# Data excerpt:
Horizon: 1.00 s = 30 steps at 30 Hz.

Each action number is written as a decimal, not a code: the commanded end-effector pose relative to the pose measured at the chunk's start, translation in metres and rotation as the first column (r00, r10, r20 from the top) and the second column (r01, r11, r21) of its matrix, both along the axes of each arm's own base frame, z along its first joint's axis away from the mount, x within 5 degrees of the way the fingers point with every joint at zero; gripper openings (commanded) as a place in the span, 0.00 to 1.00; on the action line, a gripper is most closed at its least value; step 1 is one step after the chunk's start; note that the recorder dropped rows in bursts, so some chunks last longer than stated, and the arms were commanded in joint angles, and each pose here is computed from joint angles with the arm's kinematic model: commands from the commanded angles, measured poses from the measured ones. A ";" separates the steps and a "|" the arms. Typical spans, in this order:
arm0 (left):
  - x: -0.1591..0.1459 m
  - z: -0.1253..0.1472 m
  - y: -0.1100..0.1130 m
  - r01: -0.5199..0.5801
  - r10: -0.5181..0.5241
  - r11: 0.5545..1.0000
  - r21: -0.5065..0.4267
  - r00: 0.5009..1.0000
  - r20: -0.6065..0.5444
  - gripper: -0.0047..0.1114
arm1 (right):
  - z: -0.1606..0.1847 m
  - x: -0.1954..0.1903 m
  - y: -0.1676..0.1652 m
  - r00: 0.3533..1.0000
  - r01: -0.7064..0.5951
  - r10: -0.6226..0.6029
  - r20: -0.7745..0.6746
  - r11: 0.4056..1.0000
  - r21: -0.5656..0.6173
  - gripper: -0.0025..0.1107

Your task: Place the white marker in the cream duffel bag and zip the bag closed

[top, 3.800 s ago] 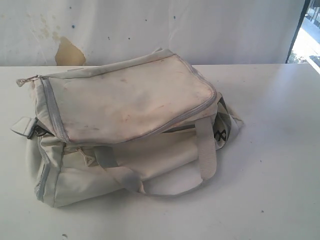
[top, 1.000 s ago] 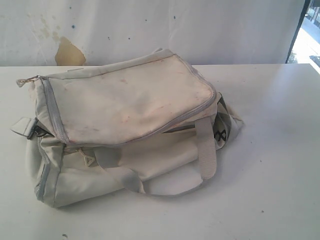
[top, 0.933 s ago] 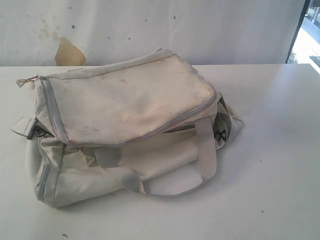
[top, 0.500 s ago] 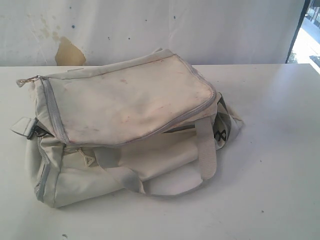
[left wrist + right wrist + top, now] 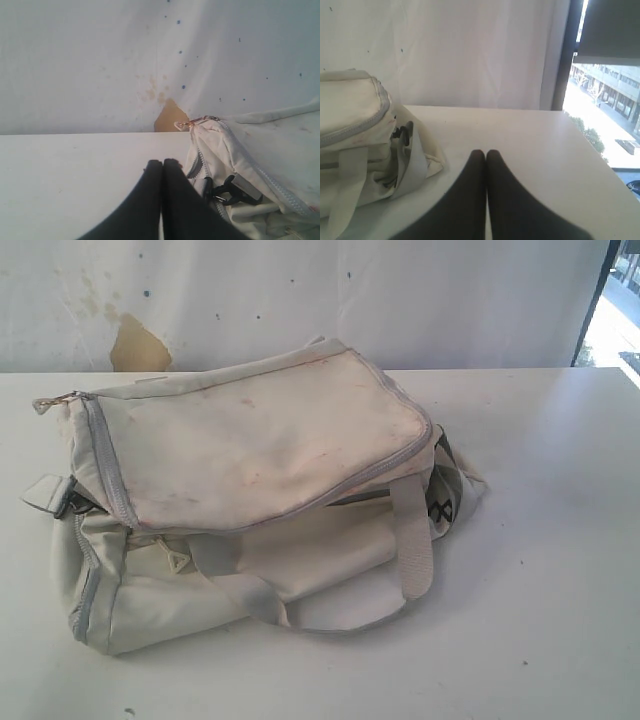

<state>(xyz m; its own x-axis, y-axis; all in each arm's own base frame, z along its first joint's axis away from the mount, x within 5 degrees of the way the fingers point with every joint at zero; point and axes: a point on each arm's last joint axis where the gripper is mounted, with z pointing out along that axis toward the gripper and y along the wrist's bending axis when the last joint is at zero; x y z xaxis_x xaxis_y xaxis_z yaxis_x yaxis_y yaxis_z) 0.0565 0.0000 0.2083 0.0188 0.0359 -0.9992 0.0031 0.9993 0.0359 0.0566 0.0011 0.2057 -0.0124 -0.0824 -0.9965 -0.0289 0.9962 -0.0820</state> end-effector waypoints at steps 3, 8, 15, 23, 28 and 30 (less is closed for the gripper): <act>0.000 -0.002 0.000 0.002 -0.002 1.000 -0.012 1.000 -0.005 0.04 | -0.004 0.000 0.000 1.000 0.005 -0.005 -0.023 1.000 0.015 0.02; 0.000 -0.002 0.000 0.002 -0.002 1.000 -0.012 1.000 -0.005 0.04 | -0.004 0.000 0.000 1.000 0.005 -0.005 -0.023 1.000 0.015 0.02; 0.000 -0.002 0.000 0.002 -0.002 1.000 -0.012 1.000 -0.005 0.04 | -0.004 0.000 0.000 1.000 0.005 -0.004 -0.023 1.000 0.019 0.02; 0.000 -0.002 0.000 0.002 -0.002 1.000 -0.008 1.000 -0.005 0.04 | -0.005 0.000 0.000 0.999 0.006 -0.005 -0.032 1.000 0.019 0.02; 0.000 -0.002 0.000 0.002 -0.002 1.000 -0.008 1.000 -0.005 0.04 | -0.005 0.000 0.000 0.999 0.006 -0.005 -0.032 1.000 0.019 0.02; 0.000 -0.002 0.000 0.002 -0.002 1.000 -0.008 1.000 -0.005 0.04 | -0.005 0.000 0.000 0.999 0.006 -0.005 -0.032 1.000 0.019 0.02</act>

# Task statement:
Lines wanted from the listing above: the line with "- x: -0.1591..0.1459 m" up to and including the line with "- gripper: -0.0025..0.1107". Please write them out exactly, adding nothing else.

# Response:
  - x: -0.1591..0.1459 m
  - z: -0.1253..0.1472 m
  - y: -0.1100..0.1130 m
  - r01: -0.5199..0.5801
  - r10: -0.5181..0.5241
  - r11: 0.5545..1.0000
  - r21: -0.5065..0.4267
  - r00: 0.5009..1.0000
  - r20: -0.6065..0.5444
  - gripper: -0.0047..0.1114
arm1 (right):
  - z: -0.1606..0.1847 m
  - x: -0.1954..0.1903 m
  - y: -0.1676..0.1652 m
  - r00: 0.3533..1.0000
  - r01: -0.7064..0.5951
  - r10: -0.6226..0.6029
  - r20: -0.7745..0.6746
  - r11: 0.4056..1.0000
  - r21: -0.5656..0.6173
  - gripper: -0.0025..0.1107

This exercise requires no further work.